Heres the deal, for me personally I do not like my breasts, I do not like to be groped, its not a feature of myself I like. I do like nipple play, however, thats gender neutral.
Keep in mind your partner IS a man, not a woman with masculine characteristics. Theyre going to get rid of their breasts someday, they may even pass as a man someday, will you still like them the same then? Or are you limited to their body type?
On my end Ive had similar questions Ive asked myself, Ive always been attracted to males, feminine males even. One day my partner decided she was trans. Was this going to be a turn off? I had to fight with myself...'well, as long as she kept her penis' 'well...as long as she had small breasts'. No, no, no. In the end, if you cant love them for who they are, not who you want them to be, its not a real relationship. I decided in the end that I did not love them for their penis, but for them, and supported them in their transition. They were a woman to me and not a man.

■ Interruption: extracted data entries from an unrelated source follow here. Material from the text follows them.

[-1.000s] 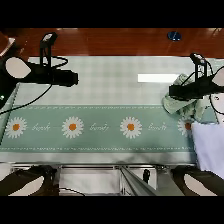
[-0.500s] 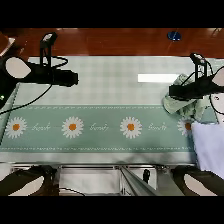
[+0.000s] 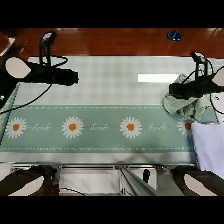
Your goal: Fold the shirts.
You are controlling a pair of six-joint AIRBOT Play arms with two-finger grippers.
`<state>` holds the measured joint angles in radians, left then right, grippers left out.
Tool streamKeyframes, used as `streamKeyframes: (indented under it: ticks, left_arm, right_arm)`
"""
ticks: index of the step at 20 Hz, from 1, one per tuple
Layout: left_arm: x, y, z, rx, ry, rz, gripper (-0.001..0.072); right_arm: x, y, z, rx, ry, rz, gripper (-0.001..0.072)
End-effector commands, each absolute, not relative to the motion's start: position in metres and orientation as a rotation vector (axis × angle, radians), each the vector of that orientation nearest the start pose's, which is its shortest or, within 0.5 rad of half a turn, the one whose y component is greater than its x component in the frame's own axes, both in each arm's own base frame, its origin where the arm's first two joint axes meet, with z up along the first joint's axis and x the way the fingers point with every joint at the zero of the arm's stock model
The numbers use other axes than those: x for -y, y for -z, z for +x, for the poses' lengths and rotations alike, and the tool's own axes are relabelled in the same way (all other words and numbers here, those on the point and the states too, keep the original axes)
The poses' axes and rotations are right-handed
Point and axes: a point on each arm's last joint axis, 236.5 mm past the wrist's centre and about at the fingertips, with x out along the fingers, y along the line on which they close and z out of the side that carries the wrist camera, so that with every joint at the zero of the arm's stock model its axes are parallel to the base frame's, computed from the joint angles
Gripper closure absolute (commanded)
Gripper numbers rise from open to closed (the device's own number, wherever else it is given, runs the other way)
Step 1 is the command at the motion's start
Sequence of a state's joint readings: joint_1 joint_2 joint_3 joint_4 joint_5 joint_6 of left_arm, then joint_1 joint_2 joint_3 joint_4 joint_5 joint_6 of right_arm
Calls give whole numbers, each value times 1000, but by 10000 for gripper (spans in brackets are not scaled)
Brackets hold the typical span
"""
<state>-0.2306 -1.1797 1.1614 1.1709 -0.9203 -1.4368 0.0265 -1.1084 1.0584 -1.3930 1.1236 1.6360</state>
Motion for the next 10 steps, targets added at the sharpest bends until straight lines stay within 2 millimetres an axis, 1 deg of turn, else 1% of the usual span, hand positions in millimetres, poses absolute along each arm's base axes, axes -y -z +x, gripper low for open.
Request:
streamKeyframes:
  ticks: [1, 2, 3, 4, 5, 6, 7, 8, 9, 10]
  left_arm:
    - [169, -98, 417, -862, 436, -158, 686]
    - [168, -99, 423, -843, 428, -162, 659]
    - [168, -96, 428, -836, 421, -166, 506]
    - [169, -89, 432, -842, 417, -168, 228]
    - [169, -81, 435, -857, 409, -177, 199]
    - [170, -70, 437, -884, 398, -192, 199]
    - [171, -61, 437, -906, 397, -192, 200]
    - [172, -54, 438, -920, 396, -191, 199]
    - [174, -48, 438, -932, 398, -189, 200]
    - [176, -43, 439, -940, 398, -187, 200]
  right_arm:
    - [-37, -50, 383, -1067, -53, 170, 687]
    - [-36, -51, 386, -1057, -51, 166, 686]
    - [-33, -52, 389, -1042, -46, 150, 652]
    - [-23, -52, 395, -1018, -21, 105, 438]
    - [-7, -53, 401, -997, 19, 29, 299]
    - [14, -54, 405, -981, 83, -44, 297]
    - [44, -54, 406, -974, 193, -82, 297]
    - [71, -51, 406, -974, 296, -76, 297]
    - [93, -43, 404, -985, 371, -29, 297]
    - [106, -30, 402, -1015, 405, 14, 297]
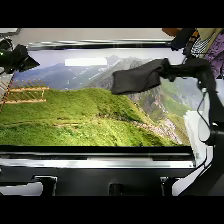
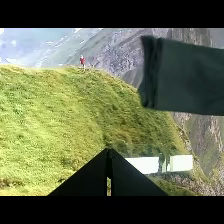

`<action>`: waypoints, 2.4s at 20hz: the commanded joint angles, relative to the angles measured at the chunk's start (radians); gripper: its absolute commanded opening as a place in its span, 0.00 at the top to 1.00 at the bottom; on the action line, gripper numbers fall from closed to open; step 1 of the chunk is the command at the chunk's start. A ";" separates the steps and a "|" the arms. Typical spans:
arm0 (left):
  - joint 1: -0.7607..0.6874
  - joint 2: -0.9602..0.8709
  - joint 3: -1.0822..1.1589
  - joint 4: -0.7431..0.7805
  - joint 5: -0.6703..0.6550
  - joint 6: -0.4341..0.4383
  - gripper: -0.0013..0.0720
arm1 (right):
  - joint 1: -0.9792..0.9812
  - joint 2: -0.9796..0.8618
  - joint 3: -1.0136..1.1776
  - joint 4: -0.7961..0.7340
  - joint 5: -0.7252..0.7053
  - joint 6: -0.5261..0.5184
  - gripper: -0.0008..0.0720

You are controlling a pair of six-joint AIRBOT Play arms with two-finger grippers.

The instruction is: Fold the clothes and pants, and hang the long-sleeved shirts on hangers.

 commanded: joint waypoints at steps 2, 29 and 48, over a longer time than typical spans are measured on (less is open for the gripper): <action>0.001 0.000 0.000 0.000 0.001 0.000 0.96 | -0.163 0.002 0.040 -0.003 0.018 0.043 0.94; 0.000 0.000 0.000 -0.002 -0.073 -0.008 0.96 | -0.504 0.277 0.068 -0.660 -0.463 0.844 0.94; -0.045 0.000 0.000 -0.036 -0.108 -0.019 0.96 | -0.501 0.378 0.065 -0.934 -0.782 0.790 0.94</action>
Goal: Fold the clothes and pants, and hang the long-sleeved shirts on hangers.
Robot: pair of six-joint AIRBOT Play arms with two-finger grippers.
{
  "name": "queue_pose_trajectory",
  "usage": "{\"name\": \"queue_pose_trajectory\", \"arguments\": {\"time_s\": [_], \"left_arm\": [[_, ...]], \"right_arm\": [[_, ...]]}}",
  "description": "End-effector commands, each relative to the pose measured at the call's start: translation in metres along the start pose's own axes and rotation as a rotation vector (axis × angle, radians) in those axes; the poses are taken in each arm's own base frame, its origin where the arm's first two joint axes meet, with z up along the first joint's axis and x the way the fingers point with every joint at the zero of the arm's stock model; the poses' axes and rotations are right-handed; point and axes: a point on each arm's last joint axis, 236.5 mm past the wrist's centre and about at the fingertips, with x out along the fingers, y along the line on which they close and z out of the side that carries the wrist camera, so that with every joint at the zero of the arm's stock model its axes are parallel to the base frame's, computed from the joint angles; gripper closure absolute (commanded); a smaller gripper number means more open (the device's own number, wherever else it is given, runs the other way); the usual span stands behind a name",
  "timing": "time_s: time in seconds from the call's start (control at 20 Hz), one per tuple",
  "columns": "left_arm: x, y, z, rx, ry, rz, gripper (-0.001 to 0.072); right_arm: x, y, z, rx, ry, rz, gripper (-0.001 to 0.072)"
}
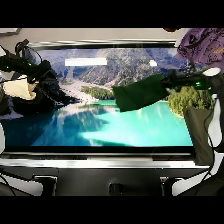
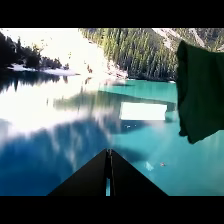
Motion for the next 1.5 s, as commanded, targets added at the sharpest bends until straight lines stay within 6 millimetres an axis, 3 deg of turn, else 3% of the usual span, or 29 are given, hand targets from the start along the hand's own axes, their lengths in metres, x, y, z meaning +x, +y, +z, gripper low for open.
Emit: {"name": "queue_pose_trajectory", "arguments": {"time_s": [0.0, 0.25, 0.45, 0.55, 0.75, 1.0, 1.3, 1.45], "left_arm": [[0.000, 0.000, 0.000, 0.000, 0.001, 0.001, 0.0692], [0.000, -0.002, -0.001, -0.010, 0.002, -0.003, 0.0692], [0.000, -0.002, -0.001, -0.010, 0.003, -0.004, 0.0692], [0.000, -0.002, -0.001, -0.010, 0.004, -0.004, 0.0692], [0.000, 0.000, -0.013, -0.010, 0.054, 0.006, 0.0692], [-0.005, -0.001, -0.017, -0.004, 0.062, 0.007, 0.0692], [-0.011, -0.004, -0.017, 0.003, 0.050, 0.005, 0.0692], [-0.014, -0.006, -0.018, 0.009, 0.045, 0.004, 0.0692]], "right_arm": [[-0.051, -0.010, 0.057, 0.018, -0.185, -0.031, 0.0686], [-0.129, -0.046, 0.099, 0.118, -0.372, -0.145, 0.0687], [-0.196, -0.079, 0.103, 0.230, -0.499, -0.322, 0.0687], [-0.222, -0.086, 0.098, 0.282, -0.544, -0.395, 0.0686], [-0.258, -0.081, 0.080, 0.293, -0.571, -0.502, 0.0686], [-0.290, -0.089, 0.037, 0.425, -0.544, -0.653, 0.0686], [-0.322, -0.119, -0.018, 0.569, -0.444, -0.892, 0.0685], [-0.343, -0.131, -0.033, 0.603, -0.443, -1.005, 0.0685]]}}
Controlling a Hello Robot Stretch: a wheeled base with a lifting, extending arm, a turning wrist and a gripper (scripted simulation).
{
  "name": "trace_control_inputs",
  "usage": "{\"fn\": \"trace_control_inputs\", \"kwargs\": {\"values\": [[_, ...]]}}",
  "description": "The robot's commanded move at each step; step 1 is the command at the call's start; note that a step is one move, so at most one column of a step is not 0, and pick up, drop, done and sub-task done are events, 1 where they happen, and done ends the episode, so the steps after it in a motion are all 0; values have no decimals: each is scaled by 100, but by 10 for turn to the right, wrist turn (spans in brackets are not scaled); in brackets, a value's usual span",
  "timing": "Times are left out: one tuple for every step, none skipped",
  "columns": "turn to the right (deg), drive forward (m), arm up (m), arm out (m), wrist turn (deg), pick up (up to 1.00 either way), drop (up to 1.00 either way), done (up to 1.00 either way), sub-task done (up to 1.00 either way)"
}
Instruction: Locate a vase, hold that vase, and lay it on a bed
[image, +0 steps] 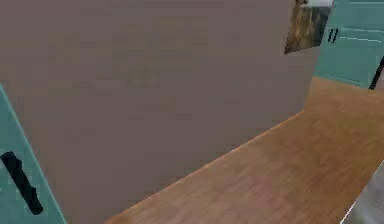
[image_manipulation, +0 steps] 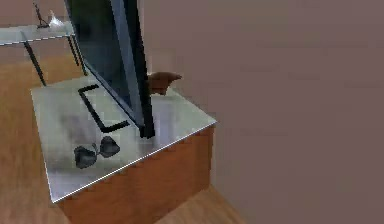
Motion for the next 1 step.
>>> {"fn": "trace_control_inputs", "kwargs": {"values": [[0,75,0,0,0,0,0,0,0]]}}
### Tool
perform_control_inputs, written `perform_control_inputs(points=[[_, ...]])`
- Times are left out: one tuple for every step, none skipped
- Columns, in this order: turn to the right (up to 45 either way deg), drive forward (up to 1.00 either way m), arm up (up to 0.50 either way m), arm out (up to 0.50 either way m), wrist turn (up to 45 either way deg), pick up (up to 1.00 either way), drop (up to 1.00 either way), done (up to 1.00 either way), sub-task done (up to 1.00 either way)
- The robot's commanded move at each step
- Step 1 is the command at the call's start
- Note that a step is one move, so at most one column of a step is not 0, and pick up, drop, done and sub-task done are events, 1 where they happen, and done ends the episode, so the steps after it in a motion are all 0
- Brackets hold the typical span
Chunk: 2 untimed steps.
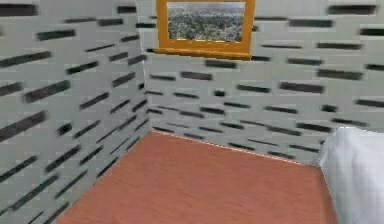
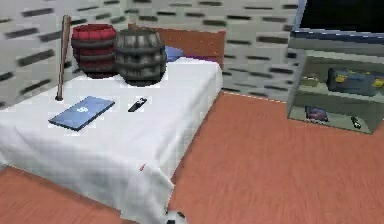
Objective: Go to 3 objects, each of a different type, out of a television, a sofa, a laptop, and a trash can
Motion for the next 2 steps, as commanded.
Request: perform_control_inputs(points=[[21.0, 0.0, 0.0, 0.0, 0.0, 0.0, 0.0, 0.0, 0.0], [0.0, 0.45, 0.0, 0.0, 0.0, 0.0, 0.0, 0.0, 0.0]])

Always remember, your friend is a man. Ask them what bithers their dysphoria. Groping of breasts could be one, even having a vagina may be weird. Do not love this person for something they are not.
Odds are though they might let you have full on intercourse regardless of dysphoria. As much as I dislike the lower area I use it quite often, simply because its all I have and it gives me pleasure, I cannot do without it in sexual encounters, my quirk is I hate getting looked at in lighted areas, its uncomfortable.